By Muhtar Kent and Ram Charan
The opinions expressed are their own.
While the long-term fundamentals of our economy remain strong, America is struggling to recover from the Great Recession. With unemployment rising to 9.1 percent in May, we need more jobs, and we need them now. The good news is that we can create them by encouraging more small businesses and entrepreneurs to compete and win in the global economy.
Here’s the reality today: two out of three new American jobs are created by companies less than five years old. Small and medium-sized enterprises (SMEs) are powerful — indeed essential — engines of economic growth and job creation, not to mention tax revenues.
Unfortunately, not enough SMEs are geared toward competing internationally, despite the vast potential that exists in many global markets.

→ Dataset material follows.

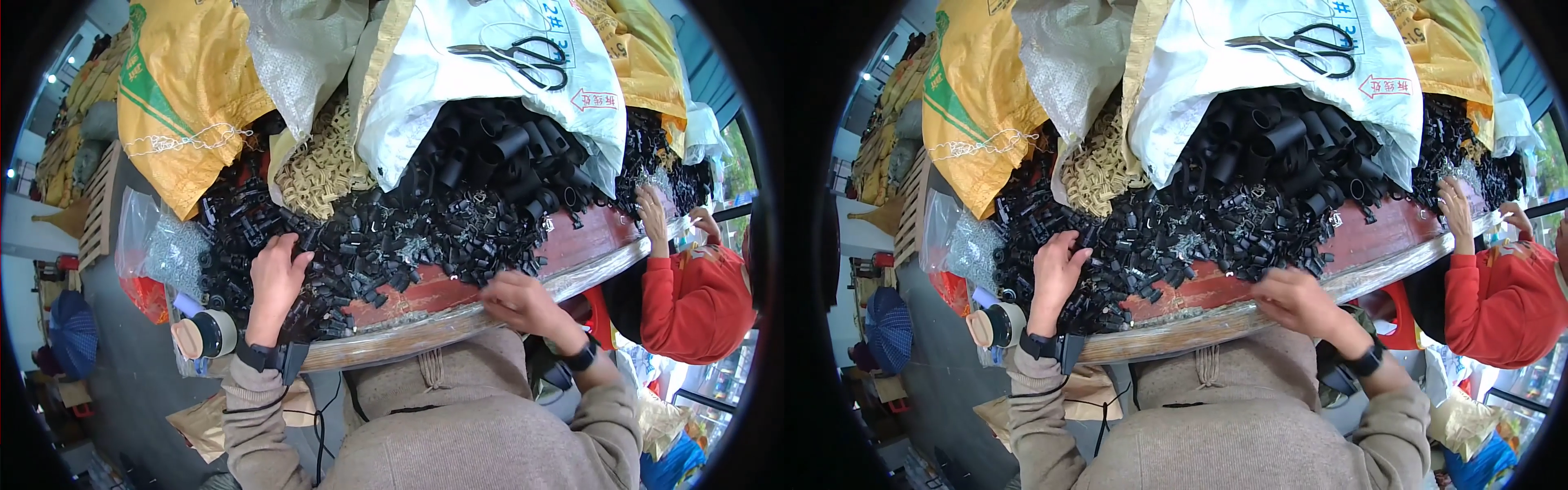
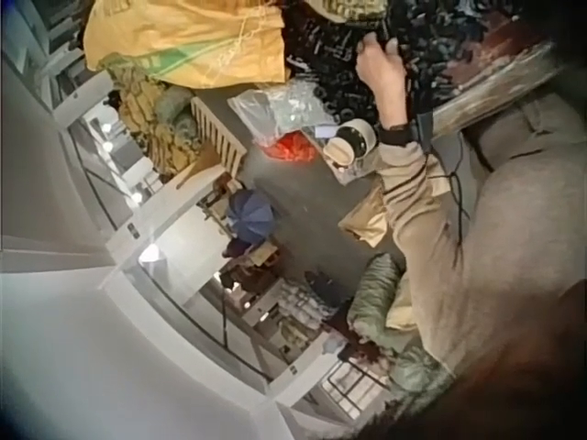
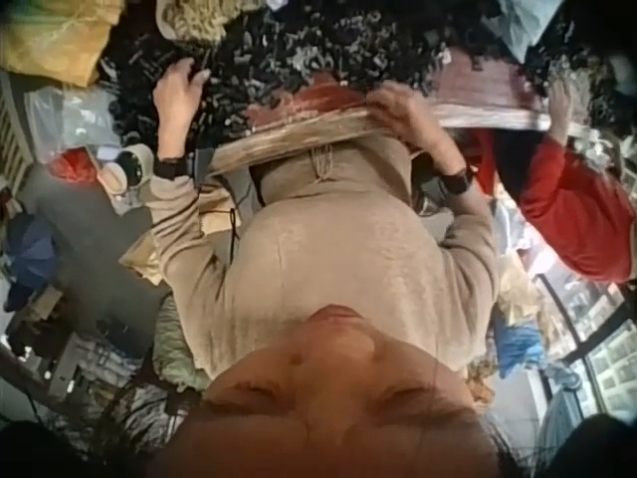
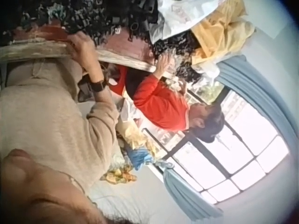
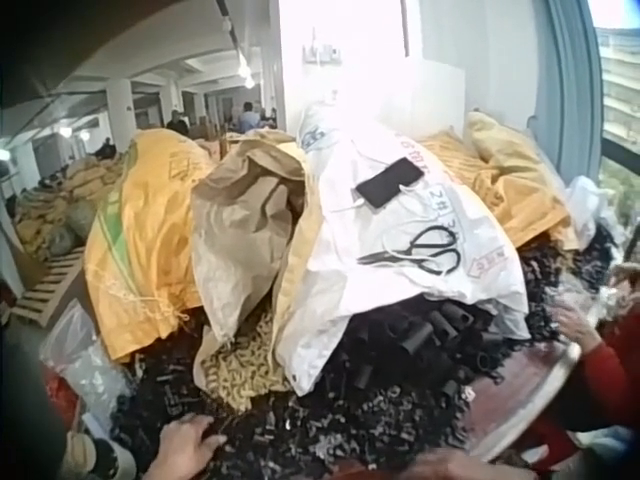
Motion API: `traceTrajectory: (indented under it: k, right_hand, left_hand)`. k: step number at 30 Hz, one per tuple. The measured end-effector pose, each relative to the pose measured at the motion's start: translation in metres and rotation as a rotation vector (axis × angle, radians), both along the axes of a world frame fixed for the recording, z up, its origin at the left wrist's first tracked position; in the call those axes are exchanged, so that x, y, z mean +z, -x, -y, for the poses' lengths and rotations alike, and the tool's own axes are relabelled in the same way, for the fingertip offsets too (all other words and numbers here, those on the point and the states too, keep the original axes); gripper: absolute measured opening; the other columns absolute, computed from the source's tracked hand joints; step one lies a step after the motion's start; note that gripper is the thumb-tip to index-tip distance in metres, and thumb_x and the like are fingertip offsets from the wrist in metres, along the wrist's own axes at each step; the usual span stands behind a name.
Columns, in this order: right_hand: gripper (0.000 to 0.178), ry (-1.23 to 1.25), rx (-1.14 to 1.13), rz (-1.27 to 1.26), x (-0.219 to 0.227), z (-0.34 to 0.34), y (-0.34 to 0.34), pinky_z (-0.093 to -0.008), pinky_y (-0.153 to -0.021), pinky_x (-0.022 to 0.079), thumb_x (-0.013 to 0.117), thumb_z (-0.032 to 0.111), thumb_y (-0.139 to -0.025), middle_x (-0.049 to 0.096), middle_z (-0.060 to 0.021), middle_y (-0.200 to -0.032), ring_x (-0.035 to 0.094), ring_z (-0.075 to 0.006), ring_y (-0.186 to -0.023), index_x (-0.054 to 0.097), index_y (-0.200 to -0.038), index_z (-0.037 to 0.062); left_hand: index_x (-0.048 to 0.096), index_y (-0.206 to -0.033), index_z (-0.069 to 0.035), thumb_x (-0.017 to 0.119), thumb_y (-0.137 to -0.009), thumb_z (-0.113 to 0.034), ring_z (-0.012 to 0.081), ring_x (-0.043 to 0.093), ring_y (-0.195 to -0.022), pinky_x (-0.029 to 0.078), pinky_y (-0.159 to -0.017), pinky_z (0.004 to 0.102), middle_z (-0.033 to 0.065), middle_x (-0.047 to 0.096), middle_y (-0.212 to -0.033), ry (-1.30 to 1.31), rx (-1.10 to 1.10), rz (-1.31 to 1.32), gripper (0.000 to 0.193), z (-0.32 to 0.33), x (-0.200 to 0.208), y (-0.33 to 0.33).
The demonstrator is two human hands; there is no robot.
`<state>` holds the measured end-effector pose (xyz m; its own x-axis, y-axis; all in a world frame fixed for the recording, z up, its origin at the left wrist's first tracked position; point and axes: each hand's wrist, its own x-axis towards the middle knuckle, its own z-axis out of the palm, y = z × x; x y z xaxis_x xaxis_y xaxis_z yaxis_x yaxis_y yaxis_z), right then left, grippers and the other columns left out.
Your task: The person picks up a black plastic component and a small beige piece by hand, fitting the beige piece into the black component. They then pick up a larger black plastic sleeve and slide it over the assembled parts before setting the completed unit down on the table.
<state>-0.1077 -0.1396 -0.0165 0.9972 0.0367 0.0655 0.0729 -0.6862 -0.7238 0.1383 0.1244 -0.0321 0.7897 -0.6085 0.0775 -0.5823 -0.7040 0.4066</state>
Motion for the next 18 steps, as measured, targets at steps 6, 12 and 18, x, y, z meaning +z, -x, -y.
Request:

One of the great, largely untold economic stories of our time is the mutual dependency between America’s multinational corporations and small and medium-sized enterprises. Today, large U.S.-based global businesses directly employ 22 million Americans and support more than 41 million additional American jobs through their supply chains. That’s nearly one in three American workers.
Ironically, too much of our national discussion about job creation and tax policy separates small businesses from big, public multinationals. Most state governments, which are on the front lines of attracting and retaining key businesses, are better equipped to recognize this mutual dependency and create policies conducive to growth across the board.